§ **ACTIVITY**:
Here the job is to transcribe the data verbatim while leaving each picture out.

§ **GIVEN MATERIAL**:
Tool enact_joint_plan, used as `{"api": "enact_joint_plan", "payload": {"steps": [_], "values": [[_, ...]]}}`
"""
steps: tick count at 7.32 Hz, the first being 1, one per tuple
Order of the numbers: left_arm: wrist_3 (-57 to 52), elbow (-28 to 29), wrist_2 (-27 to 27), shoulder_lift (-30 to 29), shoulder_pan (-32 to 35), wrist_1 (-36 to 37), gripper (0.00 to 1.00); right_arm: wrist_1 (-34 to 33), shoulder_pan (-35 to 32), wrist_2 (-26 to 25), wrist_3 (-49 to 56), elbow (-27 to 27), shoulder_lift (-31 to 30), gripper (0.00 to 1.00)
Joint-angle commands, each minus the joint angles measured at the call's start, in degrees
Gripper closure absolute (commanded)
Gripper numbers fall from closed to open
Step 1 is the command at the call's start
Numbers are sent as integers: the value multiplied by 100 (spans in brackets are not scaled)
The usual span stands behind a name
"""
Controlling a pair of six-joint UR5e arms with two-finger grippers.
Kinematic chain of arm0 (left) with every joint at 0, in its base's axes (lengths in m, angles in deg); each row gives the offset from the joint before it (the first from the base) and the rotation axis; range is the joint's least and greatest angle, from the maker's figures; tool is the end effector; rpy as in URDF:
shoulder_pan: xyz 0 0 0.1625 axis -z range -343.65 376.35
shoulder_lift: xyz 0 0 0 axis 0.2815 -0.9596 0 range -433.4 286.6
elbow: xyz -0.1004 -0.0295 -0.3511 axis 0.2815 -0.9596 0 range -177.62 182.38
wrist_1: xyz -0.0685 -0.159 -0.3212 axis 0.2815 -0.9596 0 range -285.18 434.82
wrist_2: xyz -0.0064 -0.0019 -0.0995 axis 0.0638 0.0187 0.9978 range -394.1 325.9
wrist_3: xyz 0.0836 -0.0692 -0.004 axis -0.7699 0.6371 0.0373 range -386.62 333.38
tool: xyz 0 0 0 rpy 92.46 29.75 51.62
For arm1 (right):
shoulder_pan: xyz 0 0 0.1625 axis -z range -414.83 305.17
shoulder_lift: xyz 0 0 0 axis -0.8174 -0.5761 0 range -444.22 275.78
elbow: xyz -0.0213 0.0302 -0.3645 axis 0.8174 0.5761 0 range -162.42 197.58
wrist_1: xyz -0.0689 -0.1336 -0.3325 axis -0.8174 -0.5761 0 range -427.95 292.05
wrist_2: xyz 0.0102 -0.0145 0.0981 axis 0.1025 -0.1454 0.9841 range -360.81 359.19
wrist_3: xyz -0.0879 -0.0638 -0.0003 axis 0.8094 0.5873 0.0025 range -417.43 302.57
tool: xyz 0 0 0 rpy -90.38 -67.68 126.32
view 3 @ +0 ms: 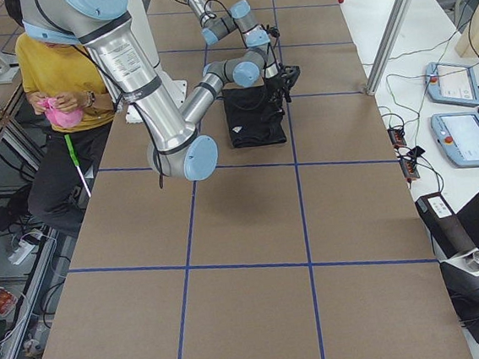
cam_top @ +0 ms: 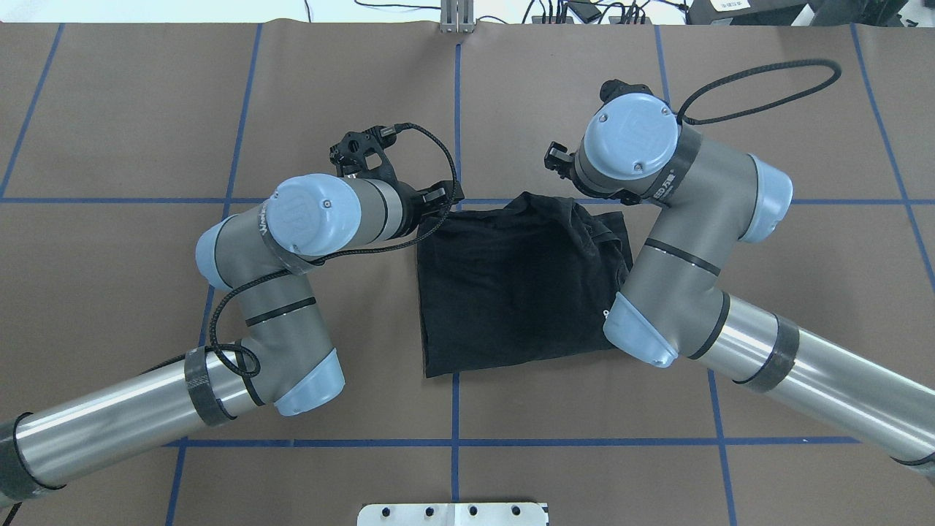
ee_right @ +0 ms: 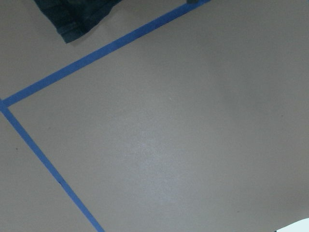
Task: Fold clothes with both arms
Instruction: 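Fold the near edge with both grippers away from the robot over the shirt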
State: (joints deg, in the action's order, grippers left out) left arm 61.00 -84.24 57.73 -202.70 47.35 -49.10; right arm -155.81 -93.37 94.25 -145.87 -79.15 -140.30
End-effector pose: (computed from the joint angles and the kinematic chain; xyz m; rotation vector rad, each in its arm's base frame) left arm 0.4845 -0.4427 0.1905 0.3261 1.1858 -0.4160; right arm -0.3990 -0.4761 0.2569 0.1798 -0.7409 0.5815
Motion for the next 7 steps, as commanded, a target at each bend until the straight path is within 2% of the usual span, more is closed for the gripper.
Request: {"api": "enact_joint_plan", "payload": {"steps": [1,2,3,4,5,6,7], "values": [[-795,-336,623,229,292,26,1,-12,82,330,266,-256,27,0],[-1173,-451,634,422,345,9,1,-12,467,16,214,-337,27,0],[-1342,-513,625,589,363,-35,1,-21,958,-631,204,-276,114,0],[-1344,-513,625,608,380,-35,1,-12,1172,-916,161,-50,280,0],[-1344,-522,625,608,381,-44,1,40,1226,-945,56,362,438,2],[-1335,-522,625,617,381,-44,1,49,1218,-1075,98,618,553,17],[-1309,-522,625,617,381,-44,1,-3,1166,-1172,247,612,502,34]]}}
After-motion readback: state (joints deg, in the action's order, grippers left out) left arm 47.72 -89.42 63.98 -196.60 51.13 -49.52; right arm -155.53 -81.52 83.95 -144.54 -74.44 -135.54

§ **WRITTEN ANSWER**:
Tool enact_joint_plan, used as `{"api": "enact_joint_plan", "payload": {"steps": [_], "values": [[_, ...]]}}`
"""
steps: tick count at 7.32 Hz, the first being 1, one per tuple
Order of the numbers: left_arm: wrist_3 (-57 to 52), elbow (-28 to 29), wrist_2 (-27 to 27), shoulder_lift (-30 to 29), shoulder_pan (-32 to 35), wrist_1 (-36 to 37), gripper (0.00 to 1.00); right_arm: wrist_1 (-34 to 33), shoulder_pan (-35 to 32), wrist_2 (-26 to 25), wrist_3 (-49 to 56), elbow (-27 to 27), shoulder_lift (-31 to 30), gripper (0.00 to 1.00)
Joint-angle commands, each minus the joint angles measured at the call's start, in degrees
Gripper closure absolute (commanded)
Gripper numbers fall from closed to open
Step 1 is the command at the call's start
Numbers are sent as integers: the value multiplied by 100 (spans in brackets are not scaled)
The usual span stands behind a name
"""
Controlling a pair of six-joint UR5e arms with two-finger grippers.
Kinematic chain of arm0 (left) with every joint at 0, in its base's axes (lengths in m, angles in deg); each row gives the offset from the joint before it (the first from the base) and the rotation axis; range is the joint's least and greatest angle, from the maker's figures; tool is the end effector; rpy as in URDF:
shoulder_pan: xyz 0 0 0.1625 axis -z range -343.65 376.35
shoulder_lift: xyz 0 0 0 axis 0.2815 -0.9596 0 range -433.4 286.6
elbow: xyz -0.1004 -0.0295 -0.3511 axis 0.2815 -0.9596 0 range -177.62 182.38
wrist_1: xyz -0.0685 -0.159 -0.3212 axis 0.2815 -0.9596 0 range -285.18 434.82
wrist_2: xyz -0.0064 -0.0019 -0.0995 axis 0.0638 0.0187 0.9978 range -394.1 325.9
wrist_3: xyz 0.0836 -0.0692 -0.004 axis -0.7699 0.6371 0.0373 range -386.62 333.38
tool: xyz 0 0 0 rpy 92.46 29.75 51.62
For arm1 (right):
shoulder_pan: xyz 0 0 0.1625 axis -z range -414.83 305.17
shoulder_lift: xyz 0 0 0 axis -0.8174 -0.5761 0 range -444.22 275.78
elbow: xyz -0.0213 0.0302 -0.3645 axis 0.8174 0.5761 0 range -162.42 197.58
wrist_1: xyz -0.0689 -0.1336 -0.3325 axis -0.8174 -0.5761 0 range -427.95 292.05
wrist_2: xyz 0.0102 -0.0145 0.0981 axis 0.1025 -0.1454 0.9841 range -360.81 359.19
wrist_3: xyz -0.0879 -0.0638 -0.0003 axis 0.8094 0.5873 0.0025 range -417.43 302.57
tool: xyz 0 0 0 rpy -90.38 -67.68 126.32
view 3 @ +0 ms: 
cam_top @ +0 ms: 
ee_right @ +0 ms: 
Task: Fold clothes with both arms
Instruction: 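Fold the near edge with both grippers away from the robot over the shirt
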State: (joints deg, in the action's order, grippers left out) left arm 61.00 -84.24 57.73 -202.70 47.35 -49.10; right arm -155.81 -93.37 94.25 -145.87 -79.15 -140.30
End-effector pose: (computed from the joint angles and the kinematic chain; xyz m; rotation vector rad, each in its arm's base frame) left arm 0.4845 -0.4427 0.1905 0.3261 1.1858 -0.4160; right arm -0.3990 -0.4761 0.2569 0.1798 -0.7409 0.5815
Motion for the next 7 steps, as commanded, a target at each bend until the straight path is within 2% of the usual span, more is closed for the gripper.
Request: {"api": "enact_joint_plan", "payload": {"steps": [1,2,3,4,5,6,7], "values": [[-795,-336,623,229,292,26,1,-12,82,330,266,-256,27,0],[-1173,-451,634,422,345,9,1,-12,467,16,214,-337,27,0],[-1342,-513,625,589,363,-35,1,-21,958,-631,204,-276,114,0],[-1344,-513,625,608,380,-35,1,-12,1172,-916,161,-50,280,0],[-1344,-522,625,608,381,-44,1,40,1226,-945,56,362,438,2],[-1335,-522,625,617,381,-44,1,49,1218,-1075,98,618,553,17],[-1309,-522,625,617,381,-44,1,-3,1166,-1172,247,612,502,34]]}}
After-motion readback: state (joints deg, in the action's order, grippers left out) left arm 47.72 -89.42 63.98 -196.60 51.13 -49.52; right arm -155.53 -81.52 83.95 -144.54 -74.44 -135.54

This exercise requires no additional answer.